Finance as a team sport
ED LAM CFO of the Year – regional
If he were not in finance, you could almost see Ed Lam on the football pitch pushing players to pass and move as they direct the ball towards the goal. One player cannot win the game Lam says, using football as an analogy to describe his approach to finance.
As the CFO of Li & Fung, the global supply chain manager to well-known US and EU brands, Lam led his team of over 500 on a journey of transformation over the past three years. It was a journey under some of the toughest conditions as declining sales, margin pressures and lower profitability depressed the company’s share price.
And it is not just the deflationary environment that is behind the subdued demand – especially for general apparel – technology is changing the global retail and sourcing landscape rapidly. The advent of e-commerce is challenging the traditional role of the middleman; retailers are adopting a multi-channel sourcing strategy.
For the 110-year-old trading group, which had its beginnings in what is today’s Guangzhou trading porcelain, antiques, handicrafts and fireworks with the West, it means that playing the conventional game isn’t going to clinch the victory. “Running faster is no longer a viable option,” Lam says. “It is about doing something completely different by looking at what we have today. We need to find a different way to continue to grow and to excel.”

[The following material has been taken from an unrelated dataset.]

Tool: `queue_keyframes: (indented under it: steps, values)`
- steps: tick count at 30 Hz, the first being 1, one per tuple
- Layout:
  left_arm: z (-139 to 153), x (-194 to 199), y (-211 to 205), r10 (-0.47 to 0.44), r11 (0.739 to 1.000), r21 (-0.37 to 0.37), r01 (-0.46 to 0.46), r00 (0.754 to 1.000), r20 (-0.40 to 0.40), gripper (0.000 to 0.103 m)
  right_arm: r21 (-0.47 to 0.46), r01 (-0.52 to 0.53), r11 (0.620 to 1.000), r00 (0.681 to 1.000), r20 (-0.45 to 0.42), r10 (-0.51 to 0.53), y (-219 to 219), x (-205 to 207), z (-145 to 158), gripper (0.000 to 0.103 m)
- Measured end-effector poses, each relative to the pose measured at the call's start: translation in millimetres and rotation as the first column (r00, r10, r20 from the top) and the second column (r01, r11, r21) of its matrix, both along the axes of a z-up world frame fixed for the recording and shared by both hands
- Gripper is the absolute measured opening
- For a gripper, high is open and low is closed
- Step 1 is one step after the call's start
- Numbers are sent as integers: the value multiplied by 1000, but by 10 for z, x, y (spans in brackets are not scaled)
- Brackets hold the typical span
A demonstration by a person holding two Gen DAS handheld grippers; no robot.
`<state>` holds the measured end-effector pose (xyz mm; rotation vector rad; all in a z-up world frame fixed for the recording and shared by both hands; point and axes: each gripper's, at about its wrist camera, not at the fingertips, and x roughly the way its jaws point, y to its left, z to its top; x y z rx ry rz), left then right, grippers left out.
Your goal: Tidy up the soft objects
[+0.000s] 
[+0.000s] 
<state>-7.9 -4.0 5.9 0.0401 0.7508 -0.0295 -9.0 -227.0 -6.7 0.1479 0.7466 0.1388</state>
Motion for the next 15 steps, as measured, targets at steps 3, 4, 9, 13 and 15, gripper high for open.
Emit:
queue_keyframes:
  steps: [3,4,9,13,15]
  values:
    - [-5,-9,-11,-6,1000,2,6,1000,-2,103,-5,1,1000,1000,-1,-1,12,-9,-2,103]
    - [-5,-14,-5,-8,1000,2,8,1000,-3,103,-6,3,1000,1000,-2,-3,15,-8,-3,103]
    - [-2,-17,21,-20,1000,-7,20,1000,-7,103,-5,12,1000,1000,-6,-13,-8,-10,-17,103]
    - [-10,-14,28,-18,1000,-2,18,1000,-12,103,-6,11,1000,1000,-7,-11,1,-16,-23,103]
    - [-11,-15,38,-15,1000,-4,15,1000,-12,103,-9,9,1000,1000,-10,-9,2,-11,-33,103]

The process has been painstaking. But as 2016 came to a close, Li & Fung was well on its way to achieving two important objectives as part of its three-year strategic plan: to simplify the business and to build a sustainable enterprise. A much-needed victory was when US$1 billion was raised for the group last year, providing respite amid adversity.
The first deal was in May 2016 when Li & Fung sold to Dah Chong Hong a non-core business, LF Asia Distribution, for US$350 million. The transaction took a lot of work, Lam recalls, but it allowed the group to redeploy the capital.
In the second half of the year, Lam took advantage of a funding window to raise US$650 million of perpetual bonds. It achieved a number of firsts, including the first deal in Asia wherein the perpetual securities formed part of a medium-term note programme, which was also completed in 10 days. “I give full credit to my team for the innovation,” he shares.
Indeed, it also was a fixed-for-life transaction that secured the lowest coupon for a corporate issuer. “It was 7x oversubscribed initially, and despite being priced at the tight end at 5.25%, it was still 4x to 5x oversubscribed taken up by institutional investors in addition to the private banks,” he adds.
Expanding through acquisitions, Li & Fung has been adding companies with different systems, cultures, personalities, finance teams and accounting standards. The finance transformation is to bring alignment and to standardize.
That has been the hardest part, says Lam. “We have been doing it step-by-step. We did not bring in a whole army of consultants; we have done it on our own. We add in outsiders on a one-on-one basis to build up our platform. It is not the old versus new – we don’t do that.”
As Lam sees it, finance encompasses the front, middle and back-end functions of an organization. “It is about working with the business team to tackle and handle customer challenges; in helping to select customers and how to sell them more; it is about having a month’s end target on the budget and how to hit that; it is about cashflow and managing working capital – account receivables, inventory management, accounts payable and individual customer profitability.”
The finance team organizes regular meetings as part of a monthly problem-solving series lasting two to three hours. “I have my top 20 guys in a video conference. We pick one region and they present what problems they may have and how we are able to help them. It is sometimes that other people in the organization are not aware of the issue. These sessions also get people to understand what other people do.”
Operating in 40 countries, finance is present in 19 of them. Last year, Li & Fung started to encourage rotations at the junior level – short assignments to go to the UK, Germany and across different operating groups. “This allows us to create stickiness and a deeper bench of talent,” he says. “It is also a great way to build their resume, which is something I want to do for those who perform.”
Lam’s goal is to make everyone in finance feel that they contribute to the outcome rather than just processing reimbursement or expenses or doing capex or doing reporting. “There is no big job or small job. It is everyone moving in one direction and making sure that our company is more competitive to be able to produce a better result.”
For the finance team in 2016, Lam sees the achievement at three levels. “Strategically, we helped the company to be better prepared for the bumpy ride; at the finance department level, people are a lot closer and the processes are more aligned; at the personal level, it is the individual leadership development – helping people to grow and become stronger.”
This is the foundation, he believes, in order for Li & Fung to be able to move to the next phase that will focus on digitization and innovation. “When businesses face pressures, it is also the time when you can really shine and show what could be done through innovation and new ideas.”
He believes Li & Fung has considerable value that has not yet been utilized. “We have thousands of customers and tens of thousands of vendors. We operate in a wide geographic region. With all these long-term relationships and a diversified product offering from a few thousand dollars to a few dollars, the key is to digitize the supply chain. Accounting and finance will play a key role.”